Three randomized trials were not completed due to poor accrual – primarily because of bias of investigator. Our institution treatment selection is also biased – surgical patients have better pulmonary and general function, and SBRT patients have poor functional status. Because SBRT showed a strong survival benefit in inoperable patients, it is projected to be at least the same in operable patients.

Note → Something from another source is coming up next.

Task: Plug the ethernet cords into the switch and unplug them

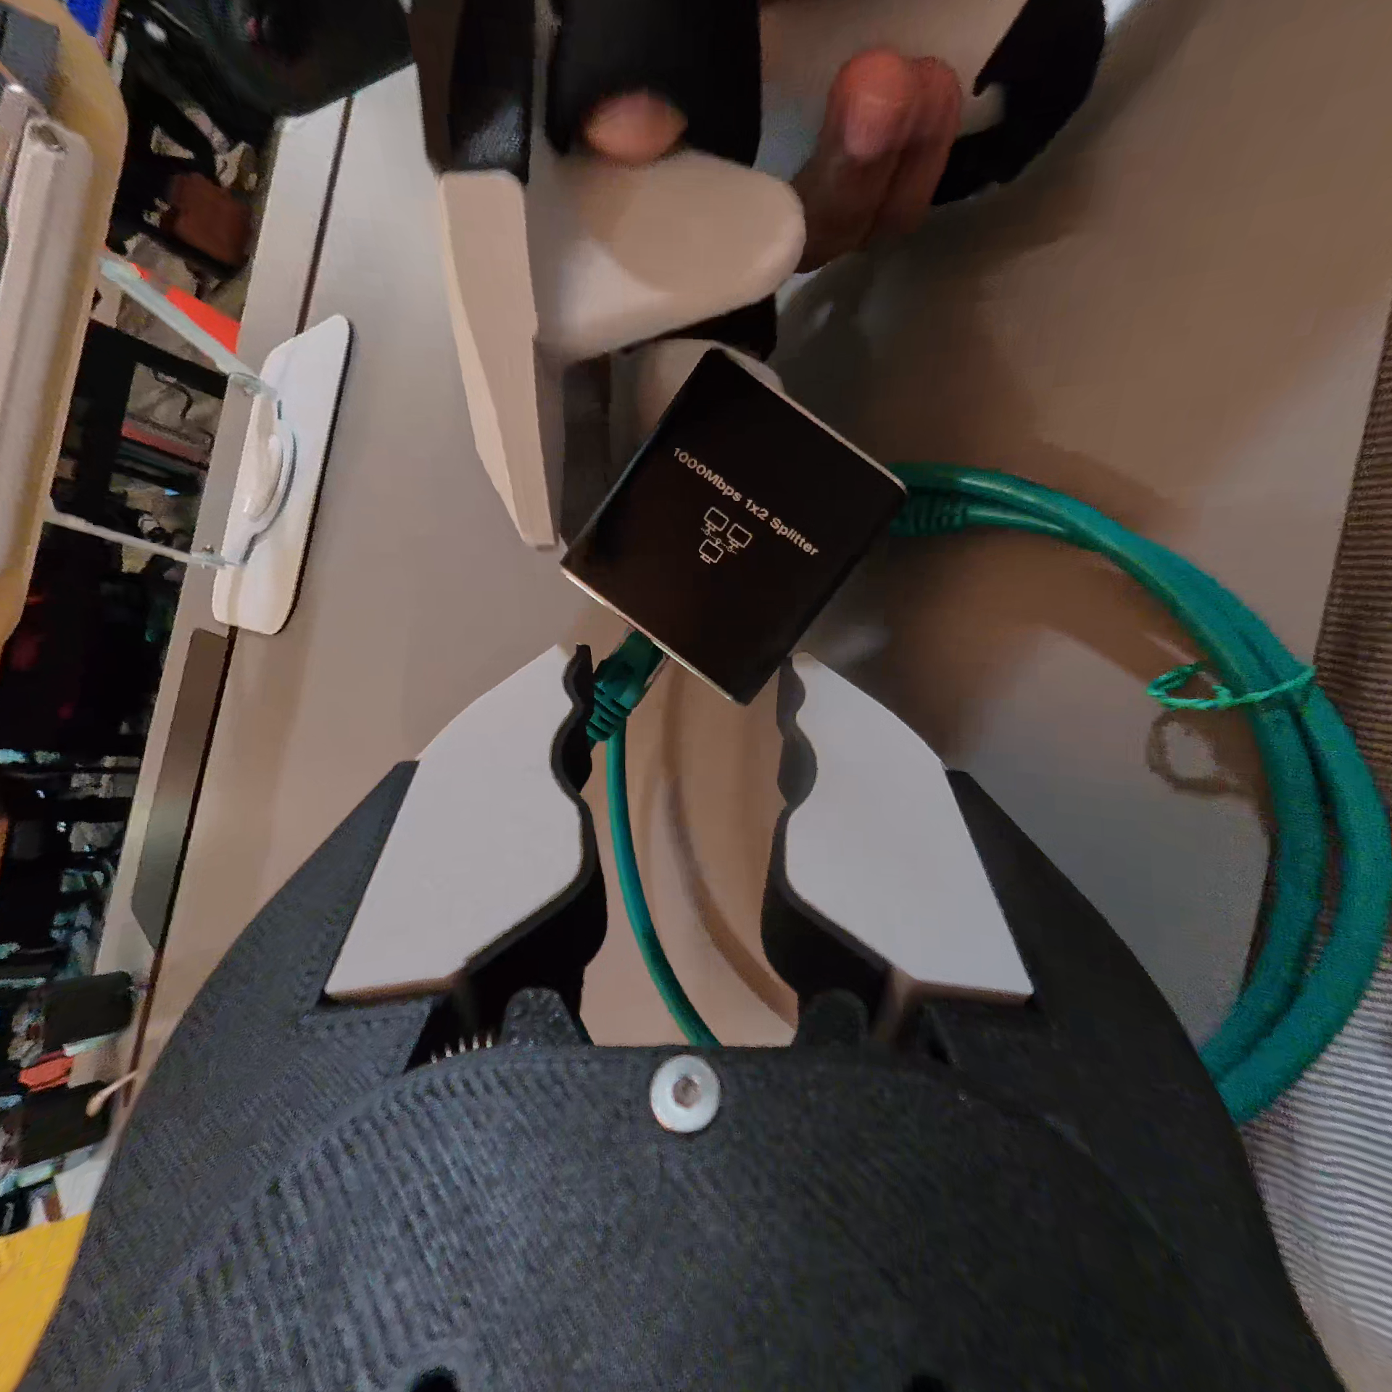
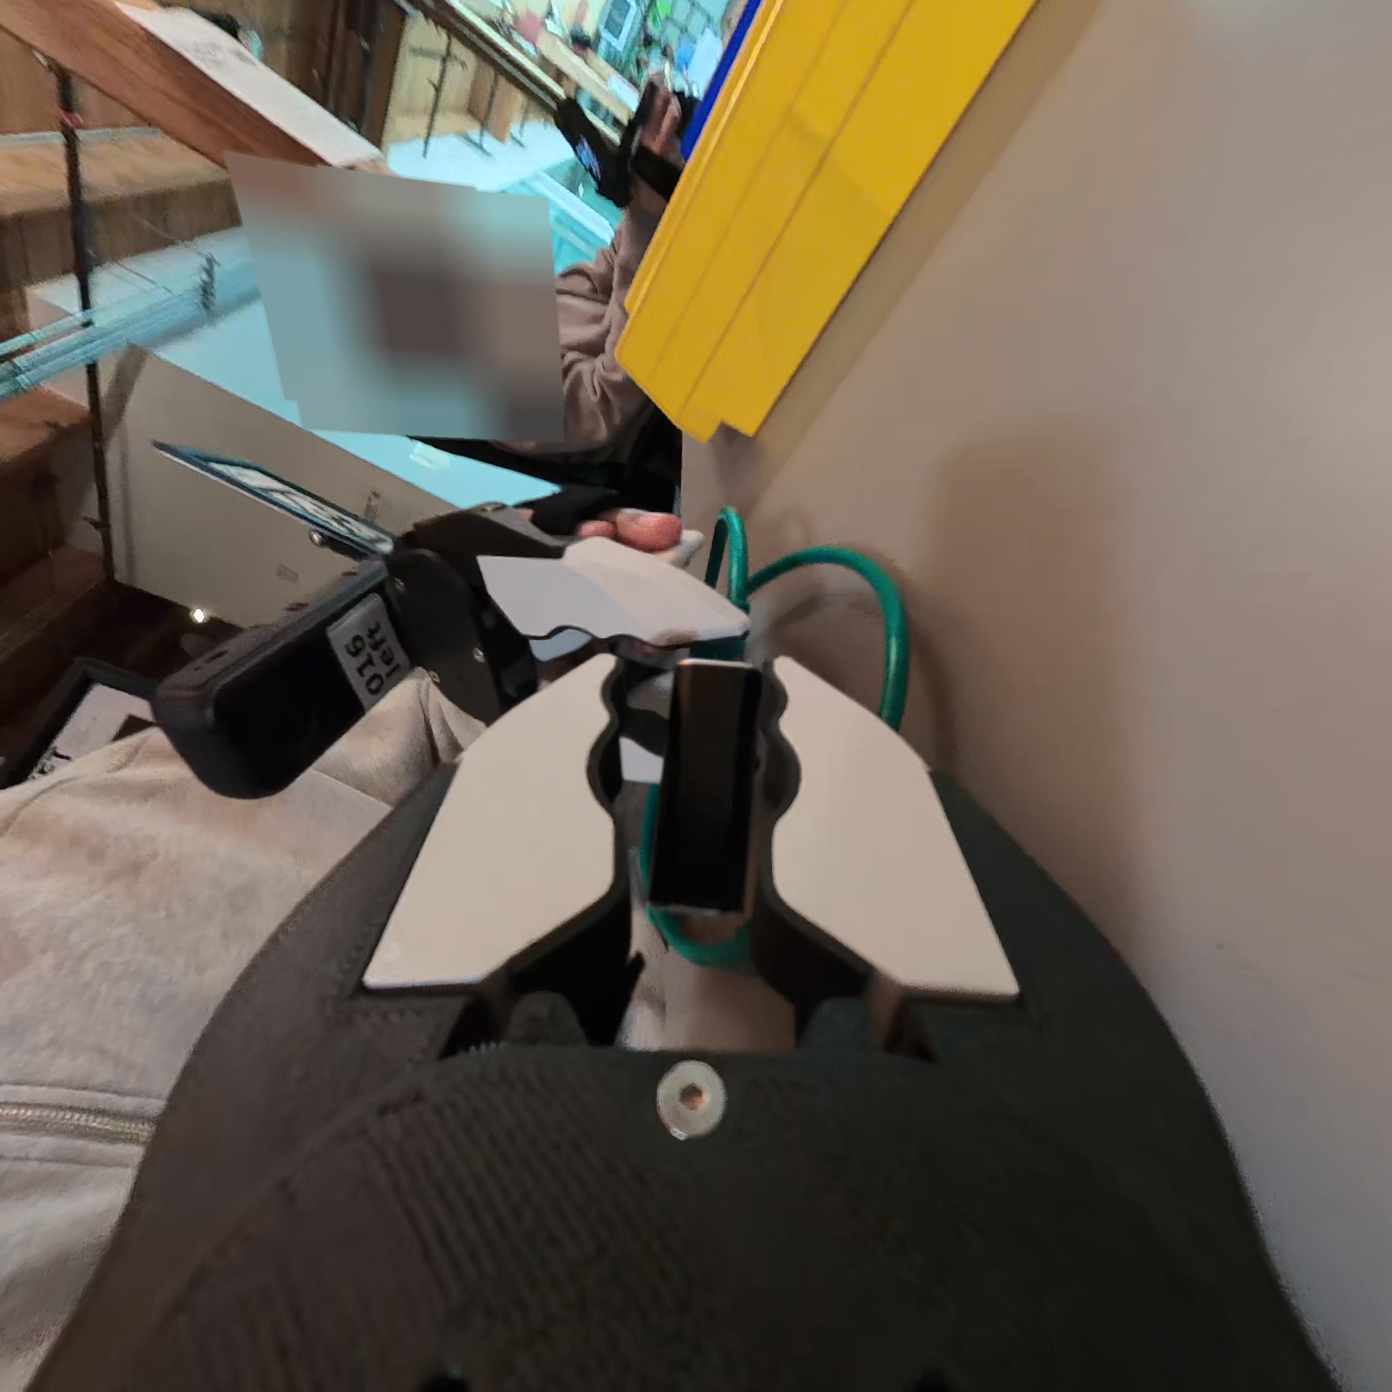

Our study comparing survival and recurrence rates among early-stage lung cancer patients treated by lobectomy vs SBRT suggests that lobectomy leads to improved outcomes in fit patients undergoing surgical resection. Additional studies, including well-designed and sufficiently powered randomized trials, are necessary to better quantify the suggested survival benefit.
The authors report no conflicts of interest in this work.